Posted to issues@tez.apache.org by "László Bodor (Jira)" <ji...@apache.org> on 2021/03/28 09:29:00 UTC

[jira] [Comment Edited] (TEZ-4152) Upgrade to protobuf 3.x and take care of relocated protobuf classes

    [ https://issues.apache.org/jira/browse/TEZ-4152?page=com.atlassian.jira.plugin.system.issuetabpanels:comment-tabpanel&focusedCommentId=17090713#comment-17090713 ] 

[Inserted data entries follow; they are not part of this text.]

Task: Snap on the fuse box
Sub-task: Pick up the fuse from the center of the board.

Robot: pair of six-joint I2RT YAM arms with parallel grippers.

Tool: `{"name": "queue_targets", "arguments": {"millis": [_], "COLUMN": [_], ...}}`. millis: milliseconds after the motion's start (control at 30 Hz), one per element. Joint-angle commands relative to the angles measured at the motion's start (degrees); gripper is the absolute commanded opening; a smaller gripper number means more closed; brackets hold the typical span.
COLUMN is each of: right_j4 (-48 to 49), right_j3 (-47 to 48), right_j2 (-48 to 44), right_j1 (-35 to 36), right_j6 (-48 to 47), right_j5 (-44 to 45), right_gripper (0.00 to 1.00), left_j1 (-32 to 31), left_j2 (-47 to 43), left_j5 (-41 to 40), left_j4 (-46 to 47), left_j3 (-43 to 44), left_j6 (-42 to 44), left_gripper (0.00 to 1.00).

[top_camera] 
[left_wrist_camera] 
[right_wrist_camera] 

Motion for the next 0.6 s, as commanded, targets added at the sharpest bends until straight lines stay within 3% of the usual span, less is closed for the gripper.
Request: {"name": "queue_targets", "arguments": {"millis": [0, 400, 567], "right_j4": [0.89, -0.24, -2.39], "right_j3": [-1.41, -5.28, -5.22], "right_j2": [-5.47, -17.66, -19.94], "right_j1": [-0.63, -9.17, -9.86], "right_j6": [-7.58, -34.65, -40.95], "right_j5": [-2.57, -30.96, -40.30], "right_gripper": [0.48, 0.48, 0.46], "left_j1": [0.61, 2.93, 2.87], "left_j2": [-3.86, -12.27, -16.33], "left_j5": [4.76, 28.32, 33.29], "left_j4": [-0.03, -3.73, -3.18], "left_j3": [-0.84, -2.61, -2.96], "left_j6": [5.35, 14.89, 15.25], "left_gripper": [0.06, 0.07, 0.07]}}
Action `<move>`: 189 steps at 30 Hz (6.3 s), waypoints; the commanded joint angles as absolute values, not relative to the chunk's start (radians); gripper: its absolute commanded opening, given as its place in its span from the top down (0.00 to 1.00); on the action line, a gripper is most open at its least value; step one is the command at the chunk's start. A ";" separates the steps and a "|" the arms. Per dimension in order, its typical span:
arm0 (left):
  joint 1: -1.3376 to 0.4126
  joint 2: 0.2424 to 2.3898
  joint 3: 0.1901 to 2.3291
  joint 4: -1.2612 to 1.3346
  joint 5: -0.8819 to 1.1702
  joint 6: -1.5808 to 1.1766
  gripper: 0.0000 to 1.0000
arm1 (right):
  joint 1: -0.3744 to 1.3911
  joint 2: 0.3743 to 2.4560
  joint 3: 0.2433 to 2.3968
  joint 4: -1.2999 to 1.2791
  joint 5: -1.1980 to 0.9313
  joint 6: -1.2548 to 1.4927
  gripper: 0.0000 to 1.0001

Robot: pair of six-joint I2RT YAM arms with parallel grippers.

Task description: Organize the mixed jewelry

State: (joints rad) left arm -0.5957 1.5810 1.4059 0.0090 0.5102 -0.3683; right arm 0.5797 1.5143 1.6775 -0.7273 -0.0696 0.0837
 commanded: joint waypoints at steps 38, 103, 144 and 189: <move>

László Bodor edited comment on TEZ-4152 at 3/28/21, 9:28 AM:
-------------------------------------------------------------

UPDATE: feel free to skip this comment, now it seems like I'm proceeding in TEZ-4154
------------------

seems like it's a bit harder than I first thought
my plan was a solution where we don't need to change tez protobuf code when we upgrade to hadoop 3.3, I was thinking of some wrappers, but I bumped into walls everywhere, so far

Here are the current constraints:
1. Hadoop's rpc engine will cast the provided message instance to its current Message class (now it's com.google.protobuf.Message, but from hadoop 3.3, it'll be a org.apache.hadoop.thirdparty.protobuf)
https://github.com/apache/hadoop/blob/trunk/hadoop-common-project/hadoop-common/src/main/java/org/apache/hadoop/ipc/ProtobufRpcEngine.java#L237

2. Considering the exception trace above, let's start from TezClient.submitDAGSession, which calls a method which implements a generated interface and expects a specific message subclass: SubmitDAGRequestProto
https://github.com/apache/tez/blob/master/tez-dag/src/main/java/org/apache/tez/dag/api/client/rpc/DAGClientAMProtocolBlockingPBServerImpl.java#L159
SubmitDAGRequestProto is final

So I need an instance which is SubmitDAGRequestProto but cannot be a subclass of it (it's final) but at the same time I need an abstraction from Message interface (as I want it to be easily pluggable) 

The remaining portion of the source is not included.